I really wanted to like Mouse Hunt, which was officially directed by
Gore Verbinski but unfortunately bears the hallmarks of the directorial style of
Steven Spielberg, out of whose “Dreamworks” studio it comes. Every now and then,
it is true, the skills of the comic duo of Nathan Lane and Lee Evans as the
brothers Ernie and Lars Smuntz afford us a glimpse of what these two might have
been in more sensitive hands—which is a latter-day Laurel and Hardy.
Lane’s Hardyesque desperation and Evans’s rubber-faced cluelessness, so
powerfully reminiscent of that of his fellow Englishman, Stan Laurel, are
constantly promising to become brilliantly, perfectly complementary. This could
have been a comedy to rival the cinematic classics. But there is always one kind
of Spielbergism or another getting in the way and obscuring our view.

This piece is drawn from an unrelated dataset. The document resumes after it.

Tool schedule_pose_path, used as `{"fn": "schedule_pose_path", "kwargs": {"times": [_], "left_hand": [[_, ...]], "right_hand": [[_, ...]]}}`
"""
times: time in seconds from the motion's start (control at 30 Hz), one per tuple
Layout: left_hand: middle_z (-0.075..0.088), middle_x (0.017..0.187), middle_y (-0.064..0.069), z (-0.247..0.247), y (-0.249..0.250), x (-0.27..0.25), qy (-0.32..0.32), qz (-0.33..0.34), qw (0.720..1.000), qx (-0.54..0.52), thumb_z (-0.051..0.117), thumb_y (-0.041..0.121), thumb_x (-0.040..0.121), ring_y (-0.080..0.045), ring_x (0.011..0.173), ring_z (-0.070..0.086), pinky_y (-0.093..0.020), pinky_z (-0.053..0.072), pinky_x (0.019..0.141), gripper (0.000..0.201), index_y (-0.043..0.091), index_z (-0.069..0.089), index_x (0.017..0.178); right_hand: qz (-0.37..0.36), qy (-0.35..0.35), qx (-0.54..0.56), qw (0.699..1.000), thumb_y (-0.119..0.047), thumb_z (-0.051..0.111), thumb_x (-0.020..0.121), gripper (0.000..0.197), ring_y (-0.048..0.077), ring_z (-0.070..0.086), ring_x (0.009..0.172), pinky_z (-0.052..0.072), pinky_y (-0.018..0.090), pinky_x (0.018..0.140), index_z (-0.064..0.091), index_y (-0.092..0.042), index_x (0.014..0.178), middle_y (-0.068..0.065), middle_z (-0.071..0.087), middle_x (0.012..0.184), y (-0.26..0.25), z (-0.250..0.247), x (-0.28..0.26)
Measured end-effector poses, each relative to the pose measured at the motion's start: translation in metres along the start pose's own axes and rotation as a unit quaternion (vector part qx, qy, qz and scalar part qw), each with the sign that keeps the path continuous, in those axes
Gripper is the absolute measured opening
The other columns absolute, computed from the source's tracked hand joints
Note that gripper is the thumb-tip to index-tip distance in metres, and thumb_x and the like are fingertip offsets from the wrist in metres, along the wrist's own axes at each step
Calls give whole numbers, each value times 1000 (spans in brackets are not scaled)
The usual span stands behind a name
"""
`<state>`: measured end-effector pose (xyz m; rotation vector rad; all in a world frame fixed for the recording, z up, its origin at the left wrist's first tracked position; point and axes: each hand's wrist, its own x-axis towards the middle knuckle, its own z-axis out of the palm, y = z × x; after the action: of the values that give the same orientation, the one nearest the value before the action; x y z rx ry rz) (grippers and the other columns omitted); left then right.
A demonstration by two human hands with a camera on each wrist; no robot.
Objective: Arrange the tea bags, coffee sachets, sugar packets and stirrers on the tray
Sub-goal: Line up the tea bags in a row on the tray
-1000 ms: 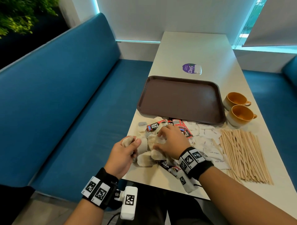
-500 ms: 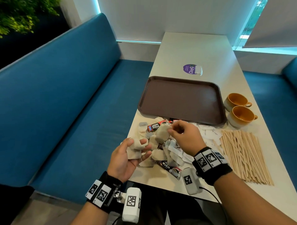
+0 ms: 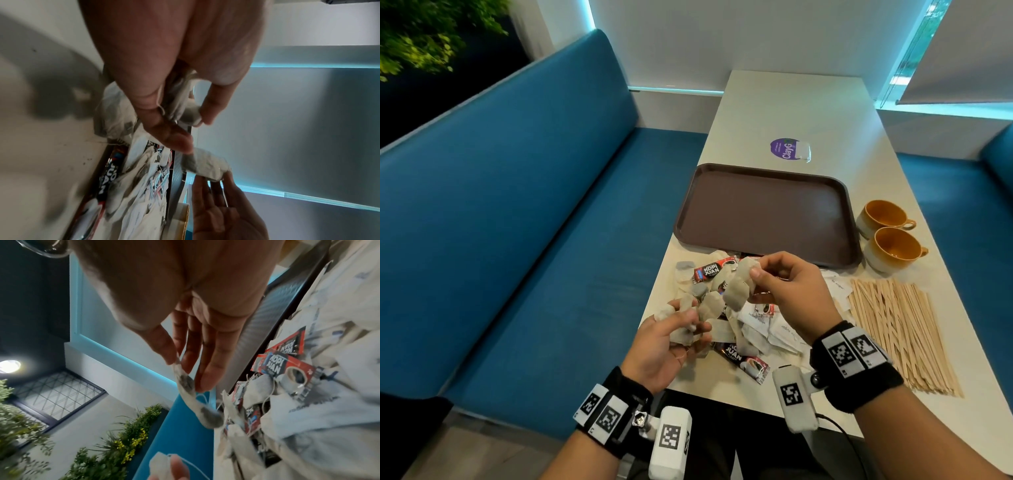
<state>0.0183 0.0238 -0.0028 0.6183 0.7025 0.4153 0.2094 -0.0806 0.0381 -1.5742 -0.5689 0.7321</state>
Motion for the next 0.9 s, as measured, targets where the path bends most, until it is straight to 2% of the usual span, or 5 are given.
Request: {"fn": "schedule_pose_path", "kwargs": {"times": [0.23,0.37,0.53,0.67,0.9], "left_hand": [[55,75,-10,5,-5,6,10,56,997,56,65,7,93,-19,64,58,-32,52,59,15,10,61,107],[68,102,-16,12,-7,10,23,105,988,109,50,4,101,-24,93,66,-34,56,74,15,2,65,105],[69,121,-23,16,-3,6,-34,-4,997,74,59,28,94,-34,101,66,-44,51,85,32,11,73,118],[70,116,-23,17,-4,-2,-97,-97,990,27,48,55,98,-34,86,71,-40,58,69,59,10,64,132],[71,98,-11,18,-10,-5,-181,-43,978,96,90,33,70,-25,78,73,-25,49,62,73,2,58,128]], "right_hand": [[16,12,-4,1000,-2,69,93,6,29,71,68,62,37,59,65,3,93,26,71,85,-3,4,-7],[54,-28,21,998,2,67,93,4,30,64,61,63,40,57,63,4,93,23,66,75,-4,11,-12],[77,-131,49,987,2,68,92,4,25,65,60,62,38,57,64,3,94,20,69,75,-16,12,-19],[58,-135,-6,989,-5,74,89,11,23,64,66,55,34,58,67,2,94,17,73,76,-15,10,-16],[29,-111,-38,993,-12,83,82,18,17,64,64,49,26,54,69,-2,87,10,72,73,-8,11,-15]]}}
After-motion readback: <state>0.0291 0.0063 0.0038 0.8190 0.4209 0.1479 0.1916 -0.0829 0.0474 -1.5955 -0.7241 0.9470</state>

The Spielbergian marks of doom are of two kinds. One comes with the film’s
relentless sentimentality over the blasted mouse, which is pursued with comic
fecklessness by the two brothers as they attempt to refurbish their one
possession, an architectural gem of a house left them by their recently deceased
father (played by the recently deceased William Hickey). Now one joke in which
the mouse gets the better of the bumbling brothers would have been quite enough,
it seems to me. But the comic intelligences behind this film don’t seem to have
been able to think of very many other jokes, so they just keep repeating the
same one over and over until, not surprisingly, the damned animatronic mouse
becomes the movie’s hero. This makes its cuteness even more annoying than it
would otherwise be.

Secondly, the quasi-Spielbergian quick-cut technique, whereby we are whisked
along breathlessly from one scene of comic mayhem to the next, allows us no
opportunity to get to know the Smuntz brothers as we need to know them for their
full comic potential to be realized. Verbinski’s weakness, like Spielberg’s, is
character development, and the great comedians always give us more of a sense of
their individuality than this kind of frantic treatment can ever allow to
emerge.

These things having been said (as the Romans would put it), there are some
excellent jokes and some good laughs in the film even as it is. One of my
favorites comes as Ernie is bemoaning the unlucky accident by which the mayor,
dining in his, Ernie’s, posh restaurant, happened to eat a cockroach and die.
Naturally the restaurant went out of business, leaving Ernie destitute. Was ever
man so victimized by fate? But, Ernie points out, the world’s turning upon him
is not his fault. He is a mere scapegoat. “The same thing happened to
Galileo.”

“Really?” says Lars. “That’s unbelievable. You mean with the cockroach and
everything?”

There are too few such moments. But the inspired lunacy of this line, and
Evans’s perfect timing in delivering it, suggests what might have been possible
if the writing and directing talents here had been the equal of the stars’.